▶ **Work order**:
Entries below include pictures. Output exactly the lines from the one with "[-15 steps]" down to the one with "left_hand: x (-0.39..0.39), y", both ends included, and leave the pictures out.

▶ **Data shown**:
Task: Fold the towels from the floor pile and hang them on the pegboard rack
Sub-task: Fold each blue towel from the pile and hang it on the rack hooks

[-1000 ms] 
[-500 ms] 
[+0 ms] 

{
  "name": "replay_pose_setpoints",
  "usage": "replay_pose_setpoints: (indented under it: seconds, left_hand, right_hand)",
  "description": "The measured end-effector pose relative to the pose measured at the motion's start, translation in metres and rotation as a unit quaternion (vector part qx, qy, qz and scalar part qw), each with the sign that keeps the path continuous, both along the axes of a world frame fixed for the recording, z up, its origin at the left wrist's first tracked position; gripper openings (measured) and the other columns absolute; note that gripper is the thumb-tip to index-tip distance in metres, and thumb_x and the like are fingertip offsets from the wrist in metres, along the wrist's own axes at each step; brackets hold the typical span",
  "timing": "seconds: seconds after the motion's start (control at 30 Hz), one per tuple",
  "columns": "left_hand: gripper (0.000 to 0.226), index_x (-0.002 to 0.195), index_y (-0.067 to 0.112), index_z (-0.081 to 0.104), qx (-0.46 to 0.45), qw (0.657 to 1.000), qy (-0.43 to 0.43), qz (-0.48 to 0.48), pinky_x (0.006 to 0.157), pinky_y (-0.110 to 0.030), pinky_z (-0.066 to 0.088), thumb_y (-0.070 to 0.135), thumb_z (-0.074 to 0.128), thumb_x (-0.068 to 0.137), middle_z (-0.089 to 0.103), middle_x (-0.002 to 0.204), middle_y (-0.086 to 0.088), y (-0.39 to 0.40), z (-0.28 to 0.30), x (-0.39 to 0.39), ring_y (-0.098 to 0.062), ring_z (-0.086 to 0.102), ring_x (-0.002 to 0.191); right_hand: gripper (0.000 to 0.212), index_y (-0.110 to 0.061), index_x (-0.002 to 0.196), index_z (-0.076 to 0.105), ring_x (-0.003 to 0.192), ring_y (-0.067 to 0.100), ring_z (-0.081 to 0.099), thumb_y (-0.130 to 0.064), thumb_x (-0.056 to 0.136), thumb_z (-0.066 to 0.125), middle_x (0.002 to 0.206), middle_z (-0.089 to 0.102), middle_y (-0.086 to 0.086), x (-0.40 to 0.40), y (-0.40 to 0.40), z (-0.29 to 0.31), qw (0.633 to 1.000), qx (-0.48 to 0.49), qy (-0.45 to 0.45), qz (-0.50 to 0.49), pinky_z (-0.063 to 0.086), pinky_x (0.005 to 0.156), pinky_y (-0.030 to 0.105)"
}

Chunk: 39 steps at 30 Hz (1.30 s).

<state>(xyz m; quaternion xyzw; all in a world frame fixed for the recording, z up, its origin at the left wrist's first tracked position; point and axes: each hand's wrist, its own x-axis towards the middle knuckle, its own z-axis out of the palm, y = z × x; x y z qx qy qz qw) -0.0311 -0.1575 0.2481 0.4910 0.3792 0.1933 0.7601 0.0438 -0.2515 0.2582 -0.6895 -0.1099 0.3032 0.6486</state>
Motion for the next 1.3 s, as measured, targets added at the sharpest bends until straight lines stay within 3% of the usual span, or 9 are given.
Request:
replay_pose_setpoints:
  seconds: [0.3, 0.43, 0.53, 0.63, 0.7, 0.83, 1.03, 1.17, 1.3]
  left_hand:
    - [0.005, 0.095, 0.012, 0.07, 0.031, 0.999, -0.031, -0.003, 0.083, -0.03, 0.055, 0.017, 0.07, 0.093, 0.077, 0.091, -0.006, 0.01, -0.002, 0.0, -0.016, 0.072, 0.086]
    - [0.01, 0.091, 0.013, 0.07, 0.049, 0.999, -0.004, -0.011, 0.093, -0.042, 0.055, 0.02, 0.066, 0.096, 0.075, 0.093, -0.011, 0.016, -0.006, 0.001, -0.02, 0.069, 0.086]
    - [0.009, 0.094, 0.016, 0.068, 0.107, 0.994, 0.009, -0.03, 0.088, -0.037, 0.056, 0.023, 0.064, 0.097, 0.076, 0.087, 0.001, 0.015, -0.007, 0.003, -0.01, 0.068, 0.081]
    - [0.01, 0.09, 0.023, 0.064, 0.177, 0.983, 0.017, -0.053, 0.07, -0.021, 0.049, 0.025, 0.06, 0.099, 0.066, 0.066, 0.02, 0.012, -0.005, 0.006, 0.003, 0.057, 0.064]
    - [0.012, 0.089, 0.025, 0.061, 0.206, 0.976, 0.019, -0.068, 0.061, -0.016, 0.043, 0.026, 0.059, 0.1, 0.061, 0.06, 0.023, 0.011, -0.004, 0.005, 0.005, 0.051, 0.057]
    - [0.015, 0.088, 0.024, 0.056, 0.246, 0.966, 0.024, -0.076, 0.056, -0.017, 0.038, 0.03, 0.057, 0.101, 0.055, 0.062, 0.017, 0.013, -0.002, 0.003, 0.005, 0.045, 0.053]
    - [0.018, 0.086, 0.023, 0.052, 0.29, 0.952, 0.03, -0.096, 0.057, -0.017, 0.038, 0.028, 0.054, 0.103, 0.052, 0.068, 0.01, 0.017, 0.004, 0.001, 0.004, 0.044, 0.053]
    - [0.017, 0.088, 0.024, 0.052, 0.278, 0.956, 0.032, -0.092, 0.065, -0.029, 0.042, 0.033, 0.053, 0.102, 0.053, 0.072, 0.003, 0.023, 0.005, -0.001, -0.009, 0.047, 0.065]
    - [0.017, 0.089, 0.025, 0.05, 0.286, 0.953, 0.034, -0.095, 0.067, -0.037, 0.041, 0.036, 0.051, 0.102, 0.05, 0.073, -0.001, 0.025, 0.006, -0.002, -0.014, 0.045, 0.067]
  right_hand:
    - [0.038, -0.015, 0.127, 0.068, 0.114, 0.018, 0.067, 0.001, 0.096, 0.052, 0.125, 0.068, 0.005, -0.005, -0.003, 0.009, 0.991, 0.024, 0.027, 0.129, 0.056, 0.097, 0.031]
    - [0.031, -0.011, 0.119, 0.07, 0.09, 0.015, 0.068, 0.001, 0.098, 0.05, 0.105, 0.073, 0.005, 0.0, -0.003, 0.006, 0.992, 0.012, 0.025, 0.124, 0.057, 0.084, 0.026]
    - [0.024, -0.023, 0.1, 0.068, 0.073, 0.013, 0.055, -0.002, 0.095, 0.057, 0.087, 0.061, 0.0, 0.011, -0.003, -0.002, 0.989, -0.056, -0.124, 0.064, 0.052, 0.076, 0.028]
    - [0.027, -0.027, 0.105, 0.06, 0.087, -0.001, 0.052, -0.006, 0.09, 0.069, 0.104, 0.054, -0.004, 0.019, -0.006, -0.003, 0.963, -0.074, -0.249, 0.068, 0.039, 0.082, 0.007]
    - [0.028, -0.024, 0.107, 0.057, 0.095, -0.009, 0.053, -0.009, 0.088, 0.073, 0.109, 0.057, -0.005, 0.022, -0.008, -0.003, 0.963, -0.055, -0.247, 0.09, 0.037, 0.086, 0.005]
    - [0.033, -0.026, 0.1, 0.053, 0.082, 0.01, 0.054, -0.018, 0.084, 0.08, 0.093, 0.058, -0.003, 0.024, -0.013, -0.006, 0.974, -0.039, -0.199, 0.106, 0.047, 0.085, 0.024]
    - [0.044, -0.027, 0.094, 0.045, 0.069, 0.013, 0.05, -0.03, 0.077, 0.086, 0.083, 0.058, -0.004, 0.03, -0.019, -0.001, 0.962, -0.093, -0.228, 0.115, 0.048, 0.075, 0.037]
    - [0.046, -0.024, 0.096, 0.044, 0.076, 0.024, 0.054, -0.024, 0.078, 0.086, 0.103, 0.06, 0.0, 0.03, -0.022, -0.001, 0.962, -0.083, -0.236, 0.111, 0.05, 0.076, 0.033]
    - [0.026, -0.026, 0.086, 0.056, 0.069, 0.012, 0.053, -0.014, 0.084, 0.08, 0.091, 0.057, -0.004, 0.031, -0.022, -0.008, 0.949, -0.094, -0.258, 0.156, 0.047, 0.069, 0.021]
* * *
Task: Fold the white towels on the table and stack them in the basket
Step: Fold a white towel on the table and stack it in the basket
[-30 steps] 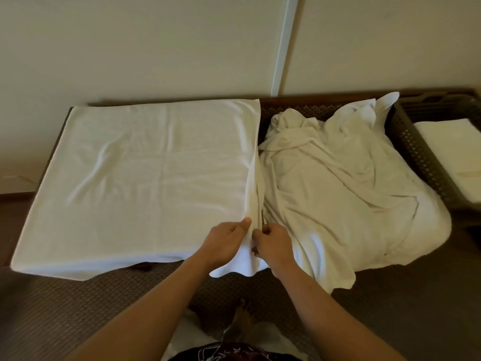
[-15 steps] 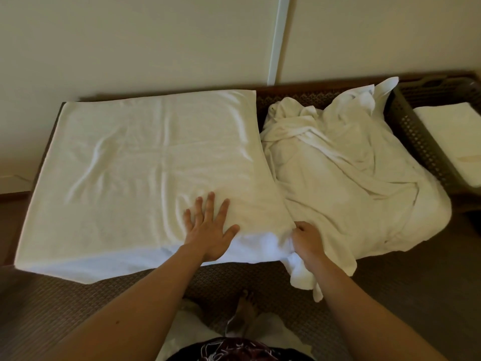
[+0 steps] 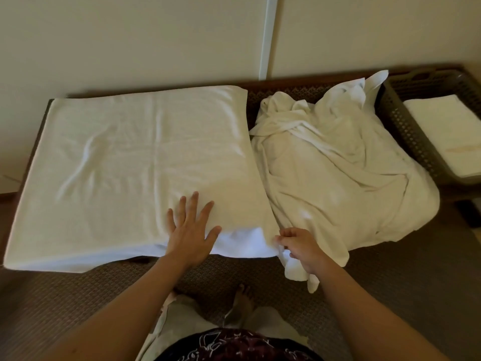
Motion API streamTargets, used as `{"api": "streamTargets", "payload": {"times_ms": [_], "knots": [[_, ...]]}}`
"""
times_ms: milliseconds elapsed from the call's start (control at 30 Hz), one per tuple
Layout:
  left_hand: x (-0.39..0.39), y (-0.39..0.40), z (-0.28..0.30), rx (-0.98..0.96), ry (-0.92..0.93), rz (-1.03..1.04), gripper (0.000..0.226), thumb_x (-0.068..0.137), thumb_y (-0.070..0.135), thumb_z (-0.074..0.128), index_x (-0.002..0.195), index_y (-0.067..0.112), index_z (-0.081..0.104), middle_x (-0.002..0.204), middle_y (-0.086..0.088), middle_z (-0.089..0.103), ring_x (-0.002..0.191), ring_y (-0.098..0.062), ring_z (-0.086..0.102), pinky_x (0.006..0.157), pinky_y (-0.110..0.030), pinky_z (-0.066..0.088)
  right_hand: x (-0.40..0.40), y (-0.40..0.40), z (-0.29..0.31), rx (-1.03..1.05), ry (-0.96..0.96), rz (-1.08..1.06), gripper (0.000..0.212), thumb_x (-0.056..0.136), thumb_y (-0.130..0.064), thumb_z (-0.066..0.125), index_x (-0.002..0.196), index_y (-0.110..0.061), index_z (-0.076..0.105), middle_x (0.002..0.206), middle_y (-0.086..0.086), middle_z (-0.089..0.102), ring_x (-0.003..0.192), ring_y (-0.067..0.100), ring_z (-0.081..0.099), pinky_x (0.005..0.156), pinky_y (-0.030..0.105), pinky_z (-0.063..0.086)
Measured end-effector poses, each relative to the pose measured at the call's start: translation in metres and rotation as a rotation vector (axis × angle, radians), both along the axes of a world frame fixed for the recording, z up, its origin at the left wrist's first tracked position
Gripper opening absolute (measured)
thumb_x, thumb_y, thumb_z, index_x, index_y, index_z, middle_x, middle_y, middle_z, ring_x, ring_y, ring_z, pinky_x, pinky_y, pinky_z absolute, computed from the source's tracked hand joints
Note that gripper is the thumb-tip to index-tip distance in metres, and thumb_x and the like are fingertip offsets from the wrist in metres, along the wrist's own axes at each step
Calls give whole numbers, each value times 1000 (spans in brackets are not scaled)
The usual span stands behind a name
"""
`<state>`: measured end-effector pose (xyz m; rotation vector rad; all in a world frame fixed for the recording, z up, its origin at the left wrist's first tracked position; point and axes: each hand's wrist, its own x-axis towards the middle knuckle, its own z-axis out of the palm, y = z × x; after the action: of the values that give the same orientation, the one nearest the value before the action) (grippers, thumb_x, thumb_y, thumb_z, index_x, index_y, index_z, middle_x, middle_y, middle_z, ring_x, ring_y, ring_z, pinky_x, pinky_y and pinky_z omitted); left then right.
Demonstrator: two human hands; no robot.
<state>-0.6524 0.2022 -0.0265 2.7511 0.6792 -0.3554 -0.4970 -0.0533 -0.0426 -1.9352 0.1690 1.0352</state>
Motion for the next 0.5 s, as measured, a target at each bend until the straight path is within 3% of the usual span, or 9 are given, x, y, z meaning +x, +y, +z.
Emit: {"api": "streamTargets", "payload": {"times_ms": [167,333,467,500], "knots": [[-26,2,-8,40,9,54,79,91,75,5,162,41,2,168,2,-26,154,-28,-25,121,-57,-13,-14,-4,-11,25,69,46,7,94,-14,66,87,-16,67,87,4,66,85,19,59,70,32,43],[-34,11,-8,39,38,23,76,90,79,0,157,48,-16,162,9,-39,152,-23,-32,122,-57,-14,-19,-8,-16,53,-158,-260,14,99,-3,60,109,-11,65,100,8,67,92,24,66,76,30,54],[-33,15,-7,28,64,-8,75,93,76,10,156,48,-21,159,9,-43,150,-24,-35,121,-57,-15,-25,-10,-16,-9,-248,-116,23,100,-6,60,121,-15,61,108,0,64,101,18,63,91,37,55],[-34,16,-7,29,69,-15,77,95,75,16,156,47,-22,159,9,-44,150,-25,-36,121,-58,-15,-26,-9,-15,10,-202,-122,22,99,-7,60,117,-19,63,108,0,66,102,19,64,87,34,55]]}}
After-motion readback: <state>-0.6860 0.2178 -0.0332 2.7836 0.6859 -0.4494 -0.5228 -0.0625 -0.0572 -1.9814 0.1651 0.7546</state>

▶ **Response area**:
[-15 steps] 
[+0 steps] 
Motion API streamTargets, used as `{"api": "streamTargets", "payload": {"times_ms": [_], "knots": [[_, ...]]}}`
"""
times_ms: milliseconds elapsed from the call's start (control at 30 Hz), one per tuple
Layout:
  left_hand: x (-0.39..0.39), y (-0.39..0.40), z (-0.28..0.30), rx (-0.98..0.96), ry (-0.92..0.93), rz (-1.03..1.04), gripper (0.000..0.226), thumb_x (-0.068..0.137), thumb_y (-0.070..0.135), thumb_z (-0.074..0.128), index_x (-0.002..0.195), index_y (-0.067..0.112), index_z (-0.081..0.104), middle_x (-0.002..0.204), middle_y (-0.086..0.088), middle_z (-0.089..0.103), ring_x (-0.002..0.191), ring_y (-0.098..0.062), ring_z (-0.086..0.102), pinky_x (0.006..0.157), pinky_y (-0.110..0.030), pinky_z (-0.066..0.088)

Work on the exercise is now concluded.